Your task: Below is a block of records. Copy every line in it that contains the word "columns".

───── Supplied information ─────

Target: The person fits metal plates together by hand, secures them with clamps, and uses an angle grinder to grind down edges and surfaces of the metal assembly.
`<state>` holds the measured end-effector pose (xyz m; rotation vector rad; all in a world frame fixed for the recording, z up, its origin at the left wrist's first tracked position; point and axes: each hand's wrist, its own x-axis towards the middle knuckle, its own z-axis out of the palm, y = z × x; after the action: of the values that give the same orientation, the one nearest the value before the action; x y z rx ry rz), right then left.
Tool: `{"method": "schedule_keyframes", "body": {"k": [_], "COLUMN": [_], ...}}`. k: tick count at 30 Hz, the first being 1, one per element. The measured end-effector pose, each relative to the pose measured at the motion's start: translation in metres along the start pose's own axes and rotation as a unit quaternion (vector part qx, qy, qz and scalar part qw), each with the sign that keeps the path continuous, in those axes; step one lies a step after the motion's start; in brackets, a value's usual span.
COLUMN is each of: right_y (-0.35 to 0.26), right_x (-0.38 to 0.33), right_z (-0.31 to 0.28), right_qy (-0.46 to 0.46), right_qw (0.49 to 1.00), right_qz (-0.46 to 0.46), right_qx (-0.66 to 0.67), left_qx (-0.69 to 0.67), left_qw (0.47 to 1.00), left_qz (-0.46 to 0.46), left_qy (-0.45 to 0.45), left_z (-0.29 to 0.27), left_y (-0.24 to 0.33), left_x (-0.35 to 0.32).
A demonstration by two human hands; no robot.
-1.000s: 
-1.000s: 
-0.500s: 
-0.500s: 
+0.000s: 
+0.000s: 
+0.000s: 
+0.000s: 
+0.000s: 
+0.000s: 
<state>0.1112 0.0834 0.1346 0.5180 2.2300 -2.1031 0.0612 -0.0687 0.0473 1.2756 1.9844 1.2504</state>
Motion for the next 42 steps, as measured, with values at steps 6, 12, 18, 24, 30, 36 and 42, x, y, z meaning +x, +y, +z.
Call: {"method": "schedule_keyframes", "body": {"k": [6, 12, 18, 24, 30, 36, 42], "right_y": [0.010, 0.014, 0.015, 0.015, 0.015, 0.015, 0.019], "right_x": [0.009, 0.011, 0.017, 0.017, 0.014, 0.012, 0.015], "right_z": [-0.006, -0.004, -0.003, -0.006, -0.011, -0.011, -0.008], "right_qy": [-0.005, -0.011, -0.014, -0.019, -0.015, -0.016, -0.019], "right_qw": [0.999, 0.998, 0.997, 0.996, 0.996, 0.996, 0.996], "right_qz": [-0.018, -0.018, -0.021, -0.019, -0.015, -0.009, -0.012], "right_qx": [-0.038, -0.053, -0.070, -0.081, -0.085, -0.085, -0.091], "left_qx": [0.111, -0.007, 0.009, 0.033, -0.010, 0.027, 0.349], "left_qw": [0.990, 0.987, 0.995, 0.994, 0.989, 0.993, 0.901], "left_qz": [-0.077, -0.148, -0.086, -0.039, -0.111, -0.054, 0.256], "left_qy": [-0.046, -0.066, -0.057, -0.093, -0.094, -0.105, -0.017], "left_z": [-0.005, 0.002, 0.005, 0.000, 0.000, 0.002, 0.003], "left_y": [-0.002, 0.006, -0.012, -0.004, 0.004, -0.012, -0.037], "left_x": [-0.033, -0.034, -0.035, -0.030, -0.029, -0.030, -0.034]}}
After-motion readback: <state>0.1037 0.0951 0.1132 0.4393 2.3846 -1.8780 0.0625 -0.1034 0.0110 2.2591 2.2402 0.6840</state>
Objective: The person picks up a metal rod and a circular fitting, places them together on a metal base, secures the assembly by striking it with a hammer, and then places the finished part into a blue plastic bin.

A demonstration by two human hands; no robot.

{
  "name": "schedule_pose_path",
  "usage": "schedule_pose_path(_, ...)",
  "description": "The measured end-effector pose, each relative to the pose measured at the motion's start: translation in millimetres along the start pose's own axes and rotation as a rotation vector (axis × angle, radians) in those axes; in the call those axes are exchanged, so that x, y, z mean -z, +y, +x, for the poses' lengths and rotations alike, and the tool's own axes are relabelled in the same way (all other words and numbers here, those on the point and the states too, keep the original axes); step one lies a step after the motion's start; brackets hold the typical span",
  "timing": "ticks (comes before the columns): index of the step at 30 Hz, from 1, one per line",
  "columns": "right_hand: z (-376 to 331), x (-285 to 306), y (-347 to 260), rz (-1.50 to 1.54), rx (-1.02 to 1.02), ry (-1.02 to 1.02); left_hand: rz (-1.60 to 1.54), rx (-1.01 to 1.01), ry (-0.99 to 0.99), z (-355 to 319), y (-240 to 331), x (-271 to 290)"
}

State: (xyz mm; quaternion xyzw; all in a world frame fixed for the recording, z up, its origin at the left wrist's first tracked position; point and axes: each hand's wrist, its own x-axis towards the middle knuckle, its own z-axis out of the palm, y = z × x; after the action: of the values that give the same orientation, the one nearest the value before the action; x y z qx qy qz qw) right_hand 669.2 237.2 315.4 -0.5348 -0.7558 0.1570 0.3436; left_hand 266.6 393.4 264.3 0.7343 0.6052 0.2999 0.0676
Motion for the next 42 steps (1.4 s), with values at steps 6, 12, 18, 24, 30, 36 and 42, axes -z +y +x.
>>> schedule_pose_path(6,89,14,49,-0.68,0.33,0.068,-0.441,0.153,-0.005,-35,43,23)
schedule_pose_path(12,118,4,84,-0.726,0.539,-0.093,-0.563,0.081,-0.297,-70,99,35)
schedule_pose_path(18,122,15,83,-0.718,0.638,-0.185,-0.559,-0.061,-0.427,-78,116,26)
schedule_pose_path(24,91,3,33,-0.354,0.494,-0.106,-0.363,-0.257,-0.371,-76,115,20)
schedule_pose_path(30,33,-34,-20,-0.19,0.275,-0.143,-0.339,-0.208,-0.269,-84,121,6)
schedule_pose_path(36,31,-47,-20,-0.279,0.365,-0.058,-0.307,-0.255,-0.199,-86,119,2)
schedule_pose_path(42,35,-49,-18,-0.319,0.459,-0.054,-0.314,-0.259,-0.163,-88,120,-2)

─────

Answer for this exercise:
  "timing": "ticks (comes before the columns): index of the step at 30 Hz, from 1, one per line",
  "columns": "right_hand: z (-376 to 331), x (-285 to 306), y (-347 to 260), rz (-1.50 to 1.54), rx (-1.02 to 1.02), ry (-1.02 to 1.02); left_hand: rz (-1.60 to 1.54), rx (-1.01 to 1.01), ry (-0.99 to 0.99), z (-355 to 319), y (-240 to 331), x (-271 to 290)"

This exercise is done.